PROBLEM DETAILS
Copy the listing that follows exactly. Its pictures do not belong in the copy.

SUPPLIED MATERIAL
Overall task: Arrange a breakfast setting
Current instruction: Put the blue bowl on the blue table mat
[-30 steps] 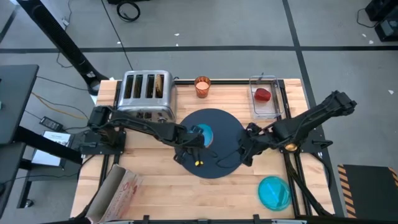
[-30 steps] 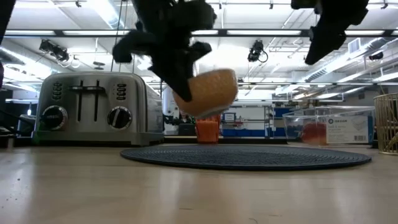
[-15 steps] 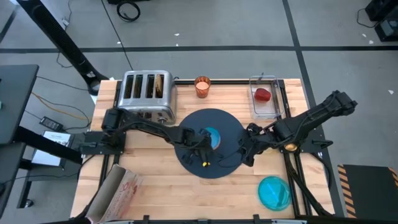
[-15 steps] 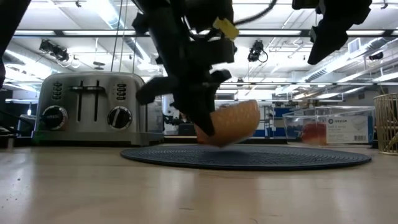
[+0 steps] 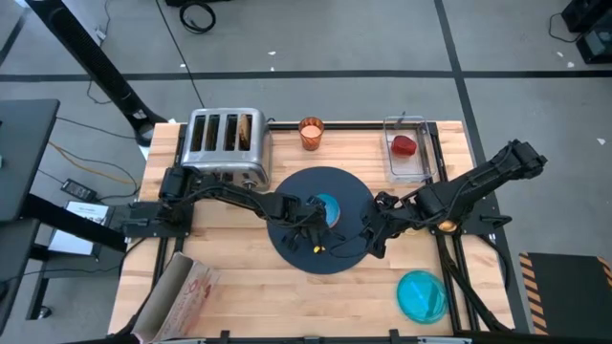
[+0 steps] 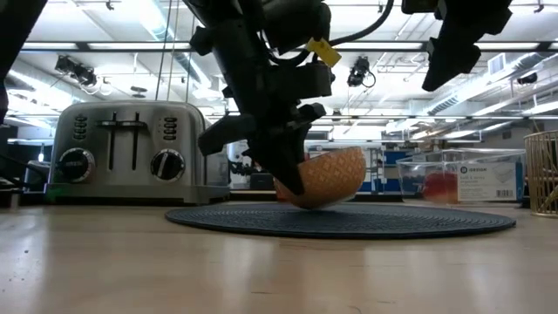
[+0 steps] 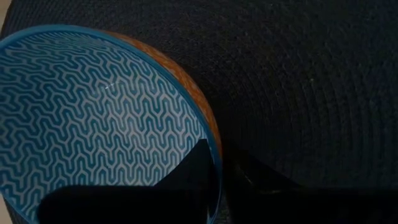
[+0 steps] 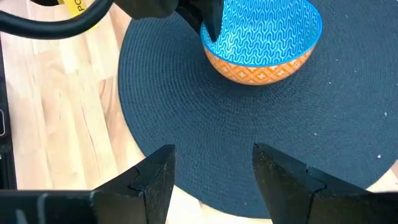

ANSWER TO THIS EXERCISE
Overall task: Arrange a breakfast setting
Current instruction: Put the blue bowl on the blue table mat
[-30 steps] 
[-30 steps] 
[-15 steps] 
[-15 steps] 
[+0 steps] 
[+0 steps] 
[+0 steps] 
[+0 steps] 

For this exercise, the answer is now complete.